El derecho a la rebelión está consagrado en las Constituciones de la mayoría de los países del mundo. Es tan antiguo como la existencia de la opresión de unos sobre otros. Desde Platón y Santo Tomás de Aquino hasta la Declaración Universal de los Derechos del Hombre de 1948, este derecho ha sido aceptado a través de la Historia.

Entonces, se trata de reconocer la legitimidad de un pueblo que se rebela. El problema de los instrumentos con que lo hace es otra cosa.

No puede ser que el patrón establecido por Estados Unidos, que exterminó a sus pueblos originarios, que lanzó dos bombas atómicas en Hiroshima y Nagasaki, que estableció y apoyó a gobiernos sátrapas y asesinos de sus pueblos en todo el mundo, que permitió –aún teniendo conocimiento de antemano– que su pueblo fuera víctima de un horrible atentado terrorista el 11 de septiembre de 2001, que teniendo todos los recursos hizo nada para evitar que la pandemia matara a más de 1 millón de sus ciudadanos, sea el que establezca quién es terrorista y quién no.

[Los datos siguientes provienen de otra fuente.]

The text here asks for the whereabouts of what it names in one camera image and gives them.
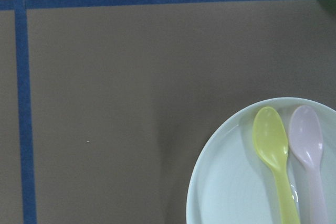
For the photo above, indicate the white round plate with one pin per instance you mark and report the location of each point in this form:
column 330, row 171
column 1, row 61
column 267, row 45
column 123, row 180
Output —
column 230, row 184

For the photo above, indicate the yellow plastic spoon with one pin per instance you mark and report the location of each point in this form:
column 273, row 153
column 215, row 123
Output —
column 271, row 145

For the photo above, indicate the pink plastic spoon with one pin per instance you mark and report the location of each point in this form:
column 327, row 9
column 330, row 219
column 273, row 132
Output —
column 306, row 143

Es muy difícil escribir manteniendo la ecuanimidad cuando se asiste a un genocidio que el mundo se limita a observar porque los organismos internacionales –la ONU en primer lugar, la cual fue creada para supuestamente garantizar la paz en el planeta– manifiestan total inoperancia.

Si había dudas acerca de ello, hoy se ha hecho público y evidente. Es imperativo que el mundo cambie. Debe surgir un nuevo sistema internacional justo, equitativo y democrático. Los hechos son testigos de que aquello que se ha autodenominado “Occidente colectivo” va a quedar fuera del mundo del futuro.

En este marco –y dando continuidad al examen–, ahora se abordará un espectro un poco más amplio. Expone otra arista del mismo: a saber las repercusiones subregionales y regionales de este suceso que ha movilizado al planeta entero y las influencias que ellas generan.

Antes, debo decir que no creo que –parafraseando a Saddam Hussein– sea ésta “la madre de todas las batallas”. Me parece que los hechos iniciados el pasado 7 de octubre son un “tanteo” para futuras operaciones de un nivel superior.

Dicho en otras palabras: todo lo que ha ocurrido desde ese día es parte de un combate para diseñar escenarios y hacer preparativos para la batalla final, la cual será aquella en la que una coalición de países árabes y musulmanes se propongan actuar unidos para derrotar a Israel, liberar a Palestina, recuperar Jerusalén oriental y las alturas del Golán.

Ese momento aún no ha llegado. Lo afirmó el canciller iraní Hosein Amir Abdolahian cuando dijo que “la resistencia decide sobre la hora cero para cualquier acción en caso de continuación de los crímenes de Israel contra Gaza”.

Desde mi punto de vista, aun no existen todas las condiciones para librar esa batalla, las mismas deben crearse en los cuatro niveles. De hecho, la operación “Diluvio de Al Aqsa” fue planificada, organizada y realizada en total secreto, al punto que no fue conocida ni siquiera por los aliados internos ni externos de Hamás.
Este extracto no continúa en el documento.